Entries supplied:
........

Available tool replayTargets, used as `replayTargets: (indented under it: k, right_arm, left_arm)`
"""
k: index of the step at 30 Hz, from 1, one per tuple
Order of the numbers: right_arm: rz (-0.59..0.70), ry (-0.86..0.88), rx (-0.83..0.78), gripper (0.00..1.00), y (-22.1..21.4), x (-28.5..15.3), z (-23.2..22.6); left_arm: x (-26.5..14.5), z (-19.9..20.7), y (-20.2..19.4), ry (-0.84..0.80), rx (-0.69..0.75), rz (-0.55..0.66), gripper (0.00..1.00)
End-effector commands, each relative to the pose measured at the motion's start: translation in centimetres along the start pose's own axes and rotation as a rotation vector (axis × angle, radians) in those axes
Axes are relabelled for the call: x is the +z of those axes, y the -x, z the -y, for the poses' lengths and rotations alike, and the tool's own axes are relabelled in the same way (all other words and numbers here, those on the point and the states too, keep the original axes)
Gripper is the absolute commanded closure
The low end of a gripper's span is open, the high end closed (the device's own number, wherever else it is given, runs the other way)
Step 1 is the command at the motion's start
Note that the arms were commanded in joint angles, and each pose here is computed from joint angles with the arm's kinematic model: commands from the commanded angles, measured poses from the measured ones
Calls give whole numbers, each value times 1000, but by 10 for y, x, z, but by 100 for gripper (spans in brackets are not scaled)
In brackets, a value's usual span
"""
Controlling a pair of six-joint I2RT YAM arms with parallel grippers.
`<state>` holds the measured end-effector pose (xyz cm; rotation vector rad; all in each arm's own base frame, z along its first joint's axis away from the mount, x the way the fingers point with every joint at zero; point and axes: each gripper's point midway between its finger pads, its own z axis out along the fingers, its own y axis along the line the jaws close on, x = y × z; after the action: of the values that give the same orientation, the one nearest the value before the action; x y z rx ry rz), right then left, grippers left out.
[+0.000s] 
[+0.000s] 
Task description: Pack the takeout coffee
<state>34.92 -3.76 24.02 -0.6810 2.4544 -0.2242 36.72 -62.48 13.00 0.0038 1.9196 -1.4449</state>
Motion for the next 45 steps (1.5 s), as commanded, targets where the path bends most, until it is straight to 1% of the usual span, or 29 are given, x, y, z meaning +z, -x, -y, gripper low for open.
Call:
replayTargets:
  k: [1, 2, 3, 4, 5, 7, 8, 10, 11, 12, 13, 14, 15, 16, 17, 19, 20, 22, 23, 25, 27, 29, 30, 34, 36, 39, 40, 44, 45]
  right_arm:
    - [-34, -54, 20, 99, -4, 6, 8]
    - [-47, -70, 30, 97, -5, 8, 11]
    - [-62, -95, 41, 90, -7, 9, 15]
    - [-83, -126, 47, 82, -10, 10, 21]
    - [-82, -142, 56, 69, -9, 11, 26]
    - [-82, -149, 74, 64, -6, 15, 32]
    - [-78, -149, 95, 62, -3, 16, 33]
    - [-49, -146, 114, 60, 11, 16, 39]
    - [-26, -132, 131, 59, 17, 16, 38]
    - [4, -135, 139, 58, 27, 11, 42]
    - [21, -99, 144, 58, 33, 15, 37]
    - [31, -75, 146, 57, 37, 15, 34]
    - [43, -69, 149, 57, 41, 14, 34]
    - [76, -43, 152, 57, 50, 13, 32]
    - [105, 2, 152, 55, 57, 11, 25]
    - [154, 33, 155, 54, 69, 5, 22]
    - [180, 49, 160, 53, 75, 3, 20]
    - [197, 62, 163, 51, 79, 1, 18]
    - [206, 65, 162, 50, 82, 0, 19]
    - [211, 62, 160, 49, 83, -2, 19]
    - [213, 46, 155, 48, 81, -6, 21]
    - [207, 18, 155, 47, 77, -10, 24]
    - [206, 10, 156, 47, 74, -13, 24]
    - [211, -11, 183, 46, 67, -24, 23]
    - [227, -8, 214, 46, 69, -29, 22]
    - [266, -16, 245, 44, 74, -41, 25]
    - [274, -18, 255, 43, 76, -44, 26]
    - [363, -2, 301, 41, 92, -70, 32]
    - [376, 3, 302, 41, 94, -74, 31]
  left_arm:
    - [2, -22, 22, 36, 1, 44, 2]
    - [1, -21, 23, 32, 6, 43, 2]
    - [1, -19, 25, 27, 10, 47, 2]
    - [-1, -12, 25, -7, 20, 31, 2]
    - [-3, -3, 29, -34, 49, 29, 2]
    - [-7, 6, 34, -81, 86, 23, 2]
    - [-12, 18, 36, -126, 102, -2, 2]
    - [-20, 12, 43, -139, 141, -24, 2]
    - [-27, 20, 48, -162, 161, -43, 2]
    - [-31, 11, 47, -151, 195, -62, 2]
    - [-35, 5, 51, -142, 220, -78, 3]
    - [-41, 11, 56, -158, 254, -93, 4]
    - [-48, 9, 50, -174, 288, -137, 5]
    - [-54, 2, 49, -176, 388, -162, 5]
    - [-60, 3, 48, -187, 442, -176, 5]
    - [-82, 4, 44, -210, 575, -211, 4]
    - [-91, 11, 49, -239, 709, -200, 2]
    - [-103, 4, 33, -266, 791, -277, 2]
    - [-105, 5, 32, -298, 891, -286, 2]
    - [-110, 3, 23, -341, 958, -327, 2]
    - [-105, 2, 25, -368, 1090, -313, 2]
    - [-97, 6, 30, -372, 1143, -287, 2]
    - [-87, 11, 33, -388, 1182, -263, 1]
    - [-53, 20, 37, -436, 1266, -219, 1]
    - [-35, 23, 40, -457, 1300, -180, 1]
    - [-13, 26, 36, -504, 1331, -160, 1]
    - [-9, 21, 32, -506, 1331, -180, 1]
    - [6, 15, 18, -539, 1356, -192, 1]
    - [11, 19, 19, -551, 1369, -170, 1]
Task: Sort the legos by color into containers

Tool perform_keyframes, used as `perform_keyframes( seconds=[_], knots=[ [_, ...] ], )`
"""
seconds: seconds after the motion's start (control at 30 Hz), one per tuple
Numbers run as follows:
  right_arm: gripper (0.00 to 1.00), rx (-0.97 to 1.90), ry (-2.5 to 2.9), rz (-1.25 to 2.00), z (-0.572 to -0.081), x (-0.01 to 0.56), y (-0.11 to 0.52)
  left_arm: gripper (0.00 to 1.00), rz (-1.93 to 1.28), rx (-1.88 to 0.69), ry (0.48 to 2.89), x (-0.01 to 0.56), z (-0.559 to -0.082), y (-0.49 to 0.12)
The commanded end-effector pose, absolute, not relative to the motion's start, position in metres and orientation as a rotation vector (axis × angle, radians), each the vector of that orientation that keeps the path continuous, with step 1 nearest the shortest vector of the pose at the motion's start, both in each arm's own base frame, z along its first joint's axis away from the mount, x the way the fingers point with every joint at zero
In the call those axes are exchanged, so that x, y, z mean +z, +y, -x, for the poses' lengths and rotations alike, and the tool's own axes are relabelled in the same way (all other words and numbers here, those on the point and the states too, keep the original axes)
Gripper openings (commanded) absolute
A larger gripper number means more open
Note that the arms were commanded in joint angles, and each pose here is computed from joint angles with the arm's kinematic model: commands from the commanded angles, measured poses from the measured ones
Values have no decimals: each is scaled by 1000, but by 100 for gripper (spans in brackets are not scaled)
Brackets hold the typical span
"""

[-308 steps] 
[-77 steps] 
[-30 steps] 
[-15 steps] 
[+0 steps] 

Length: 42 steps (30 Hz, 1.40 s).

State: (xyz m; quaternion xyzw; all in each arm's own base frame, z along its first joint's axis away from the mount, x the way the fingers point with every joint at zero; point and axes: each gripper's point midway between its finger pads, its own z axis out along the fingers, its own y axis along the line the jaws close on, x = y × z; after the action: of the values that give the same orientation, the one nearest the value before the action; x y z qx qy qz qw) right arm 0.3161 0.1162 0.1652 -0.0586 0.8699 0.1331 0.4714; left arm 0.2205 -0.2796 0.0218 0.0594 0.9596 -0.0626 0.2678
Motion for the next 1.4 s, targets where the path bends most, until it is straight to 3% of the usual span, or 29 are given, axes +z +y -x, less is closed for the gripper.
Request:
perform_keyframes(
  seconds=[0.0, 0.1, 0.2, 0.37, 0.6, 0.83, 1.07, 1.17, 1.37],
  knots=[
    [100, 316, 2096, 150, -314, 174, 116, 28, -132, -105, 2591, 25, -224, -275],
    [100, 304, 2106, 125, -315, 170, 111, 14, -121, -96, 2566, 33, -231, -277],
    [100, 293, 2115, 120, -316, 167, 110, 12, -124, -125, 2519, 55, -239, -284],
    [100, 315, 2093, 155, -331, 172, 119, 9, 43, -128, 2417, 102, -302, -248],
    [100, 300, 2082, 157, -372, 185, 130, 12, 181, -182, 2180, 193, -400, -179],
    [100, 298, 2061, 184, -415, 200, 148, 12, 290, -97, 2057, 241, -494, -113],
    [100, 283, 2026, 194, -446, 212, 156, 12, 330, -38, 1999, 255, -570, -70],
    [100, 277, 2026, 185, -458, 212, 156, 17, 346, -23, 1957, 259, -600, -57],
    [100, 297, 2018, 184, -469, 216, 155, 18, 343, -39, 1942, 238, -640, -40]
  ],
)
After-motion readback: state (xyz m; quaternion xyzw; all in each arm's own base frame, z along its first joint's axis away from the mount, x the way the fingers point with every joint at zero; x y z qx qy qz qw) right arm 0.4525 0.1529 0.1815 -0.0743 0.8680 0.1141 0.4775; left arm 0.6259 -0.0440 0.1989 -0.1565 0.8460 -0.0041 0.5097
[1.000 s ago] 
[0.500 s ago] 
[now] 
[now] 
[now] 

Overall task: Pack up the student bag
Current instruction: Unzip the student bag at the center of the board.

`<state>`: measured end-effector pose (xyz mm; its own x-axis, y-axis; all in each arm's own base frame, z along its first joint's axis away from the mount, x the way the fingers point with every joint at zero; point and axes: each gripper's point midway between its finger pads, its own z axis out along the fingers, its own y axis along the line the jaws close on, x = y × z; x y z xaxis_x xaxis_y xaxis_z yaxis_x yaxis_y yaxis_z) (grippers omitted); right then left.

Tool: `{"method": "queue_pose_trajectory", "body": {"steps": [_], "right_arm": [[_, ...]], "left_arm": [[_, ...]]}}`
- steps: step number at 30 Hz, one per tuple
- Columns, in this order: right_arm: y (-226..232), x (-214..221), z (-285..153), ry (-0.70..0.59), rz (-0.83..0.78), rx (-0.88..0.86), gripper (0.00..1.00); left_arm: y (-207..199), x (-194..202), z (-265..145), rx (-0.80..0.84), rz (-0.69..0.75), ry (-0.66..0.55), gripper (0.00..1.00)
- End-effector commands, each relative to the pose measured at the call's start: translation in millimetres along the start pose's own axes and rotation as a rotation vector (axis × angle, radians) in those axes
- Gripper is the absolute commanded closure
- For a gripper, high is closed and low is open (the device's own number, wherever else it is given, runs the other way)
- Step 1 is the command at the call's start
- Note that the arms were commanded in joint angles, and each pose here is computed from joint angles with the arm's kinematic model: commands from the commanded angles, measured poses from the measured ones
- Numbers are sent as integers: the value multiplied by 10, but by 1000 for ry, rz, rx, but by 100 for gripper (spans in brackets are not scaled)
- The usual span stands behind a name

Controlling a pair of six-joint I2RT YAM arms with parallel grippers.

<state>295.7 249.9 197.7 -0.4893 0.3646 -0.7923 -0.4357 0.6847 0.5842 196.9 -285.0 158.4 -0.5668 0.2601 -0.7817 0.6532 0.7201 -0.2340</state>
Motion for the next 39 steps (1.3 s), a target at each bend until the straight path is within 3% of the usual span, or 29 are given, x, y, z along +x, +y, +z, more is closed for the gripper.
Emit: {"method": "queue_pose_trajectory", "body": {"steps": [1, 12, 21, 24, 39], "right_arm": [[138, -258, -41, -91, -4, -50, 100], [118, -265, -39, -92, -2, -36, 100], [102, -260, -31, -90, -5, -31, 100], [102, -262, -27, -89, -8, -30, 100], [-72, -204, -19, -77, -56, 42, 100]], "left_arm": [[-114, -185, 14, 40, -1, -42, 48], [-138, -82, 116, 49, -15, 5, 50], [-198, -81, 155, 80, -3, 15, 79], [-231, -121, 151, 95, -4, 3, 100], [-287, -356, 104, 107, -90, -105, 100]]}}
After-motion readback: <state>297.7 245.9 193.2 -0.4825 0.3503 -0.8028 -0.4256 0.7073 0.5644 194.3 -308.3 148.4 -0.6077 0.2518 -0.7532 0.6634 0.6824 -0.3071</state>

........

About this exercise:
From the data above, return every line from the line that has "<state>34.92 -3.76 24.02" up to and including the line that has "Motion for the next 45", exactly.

Response for this exercise:
<state>34.92 -3.76 24.02 -0.6810 2.4544 -0.2242 36.72 -62.48 13.00 0.0038 1.9196 -1.4449</state>
Motion for the next 45 steps (1.5 s), as commanded, targets where the path bends most, until it is straight to 1% of the usual span, or 29 are given, x, y, z meaning +z, -x, -y, gripper low for open.

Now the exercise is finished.